Our new series ‘Elegance and Decadence, The Age of the Regency’ starts with the man at the top, the naughty Prince Regent himself. He grew up at Kew Palace, one of the five royal buildings looked after by Historic Royal Palaces, where I work as Chief Curator.
Drunken, increasingly fat, and pretty incompetent as a ruler, George had an endless procession of matronly mistresses. But nevertheless he had a terrific sense of style – something shared by his most creative and artistic subjects.
Between January and June 2011, I had a wonderful time exploring life during his Regency: learning to waltz, riding in a mail coach, flying in a hot air balloon over the city of Bath, and spending a day living the high life of Regency dandy.

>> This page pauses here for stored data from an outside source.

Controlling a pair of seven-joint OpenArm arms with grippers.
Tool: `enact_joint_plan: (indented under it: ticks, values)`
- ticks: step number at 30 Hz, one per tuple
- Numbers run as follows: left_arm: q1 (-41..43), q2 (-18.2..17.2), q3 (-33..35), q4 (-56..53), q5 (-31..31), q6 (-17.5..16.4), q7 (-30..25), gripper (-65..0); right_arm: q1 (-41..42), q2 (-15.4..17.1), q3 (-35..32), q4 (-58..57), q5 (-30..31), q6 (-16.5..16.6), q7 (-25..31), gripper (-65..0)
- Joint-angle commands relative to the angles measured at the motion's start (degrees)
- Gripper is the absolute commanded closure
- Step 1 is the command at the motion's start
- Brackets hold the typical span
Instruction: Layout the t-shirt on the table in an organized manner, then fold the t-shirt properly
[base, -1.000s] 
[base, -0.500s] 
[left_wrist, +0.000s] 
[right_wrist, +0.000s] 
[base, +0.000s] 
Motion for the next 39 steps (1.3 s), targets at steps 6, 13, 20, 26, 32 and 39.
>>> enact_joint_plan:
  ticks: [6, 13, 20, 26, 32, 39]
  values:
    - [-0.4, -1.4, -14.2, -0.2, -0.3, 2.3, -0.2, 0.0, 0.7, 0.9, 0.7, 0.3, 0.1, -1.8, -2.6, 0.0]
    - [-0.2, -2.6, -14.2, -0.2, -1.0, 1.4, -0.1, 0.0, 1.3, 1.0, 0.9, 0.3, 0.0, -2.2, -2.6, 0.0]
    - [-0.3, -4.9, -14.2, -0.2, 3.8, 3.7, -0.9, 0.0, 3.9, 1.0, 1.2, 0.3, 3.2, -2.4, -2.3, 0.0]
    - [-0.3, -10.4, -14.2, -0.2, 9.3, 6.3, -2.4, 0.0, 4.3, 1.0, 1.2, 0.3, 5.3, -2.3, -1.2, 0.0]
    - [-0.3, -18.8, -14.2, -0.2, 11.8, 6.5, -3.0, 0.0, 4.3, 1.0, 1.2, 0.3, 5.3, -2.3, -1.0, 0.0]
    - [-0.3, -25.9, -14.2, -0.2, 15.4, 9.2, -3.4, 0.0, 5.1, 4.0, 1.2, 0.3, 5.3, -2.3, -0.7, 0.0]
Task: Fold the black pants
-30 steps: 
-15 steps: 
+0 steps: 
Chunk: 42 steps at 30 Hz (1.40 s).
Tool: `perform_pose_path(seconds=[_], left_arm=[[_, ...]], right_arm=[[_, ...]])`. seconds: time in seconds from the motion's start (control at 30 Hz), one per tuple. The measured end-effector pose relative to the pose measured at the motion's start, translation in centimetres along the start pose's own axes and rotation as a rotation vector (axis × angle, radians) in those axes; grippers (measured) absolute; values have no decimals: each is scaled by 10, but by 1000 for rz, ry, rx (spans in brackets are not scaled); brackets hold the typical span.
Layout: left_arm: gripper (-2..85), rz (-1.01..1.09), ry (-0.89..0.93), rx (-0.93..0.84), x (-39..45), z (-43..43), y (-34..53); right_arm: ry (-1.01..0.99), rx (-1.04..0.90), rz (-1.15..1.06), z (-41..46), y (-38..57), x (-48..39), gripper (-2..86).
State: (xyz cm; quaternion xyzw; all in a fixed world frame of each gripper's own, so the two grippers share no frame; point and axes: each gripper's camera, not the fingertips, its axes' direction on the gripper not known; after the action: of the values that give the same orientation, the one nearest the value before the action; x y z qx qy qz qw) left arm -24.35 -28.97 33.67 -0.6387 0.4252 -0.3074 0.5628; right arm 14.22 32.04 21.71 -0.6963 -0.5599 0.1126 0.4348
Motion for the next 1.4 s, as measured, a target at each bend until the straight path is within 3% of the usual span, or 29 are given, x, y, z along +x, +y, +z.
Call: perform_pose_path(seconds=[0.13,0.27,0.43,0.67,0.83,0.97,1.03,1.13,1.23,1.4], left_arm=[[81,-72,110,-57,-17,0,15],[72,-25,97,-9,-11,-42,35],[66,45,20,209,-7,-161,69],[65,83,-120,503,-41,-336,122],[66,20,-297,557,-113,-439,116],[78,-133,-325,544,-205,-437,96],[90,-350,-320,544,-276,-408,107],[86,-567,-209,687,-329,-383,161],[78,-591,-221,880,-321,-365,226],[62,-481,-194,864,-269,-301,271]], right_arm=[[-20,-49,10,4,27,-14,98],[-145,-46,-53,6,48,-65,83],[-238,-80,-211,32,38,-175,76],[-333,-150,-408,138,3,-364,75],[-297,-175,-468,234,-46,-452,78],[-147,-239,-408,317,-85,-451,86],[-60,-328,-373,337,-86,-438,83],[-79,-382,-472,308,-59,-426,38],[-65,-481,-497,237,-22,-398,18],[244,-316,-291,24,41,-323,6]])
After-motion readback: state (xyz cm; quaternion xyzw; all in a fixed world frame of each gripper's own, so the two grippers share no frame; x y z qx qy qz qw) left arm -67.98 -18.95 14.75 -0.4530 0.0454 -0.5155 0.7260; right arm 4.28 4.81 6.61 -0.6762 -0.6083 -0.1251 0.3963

Our series covers George’s royal buildings at Brighton and Windsor Castle, but also the great works of art being produced by Sir Thomas Lawrence and J.M .W. Turner. Waterloo Bridge, the Elgin Marbles, Jane Austen’s house at Chawton and the spa resort of Leamington Spa all get a look-in.
But it’s not just about high society: we also visit the mills of Manchester, the fields of Peterloo where peaceful workers calling for Parliamentary Reform were slaughtered in a massacre as awful as Tiananmem Square, and the cottage where the ‘Peasant Poet’ John Clare provided a voice for the rural dispossessed.
The Regency was an age of exuberance and creativity, but also of excess and deprivation. Did the elegance outweigh the decadence?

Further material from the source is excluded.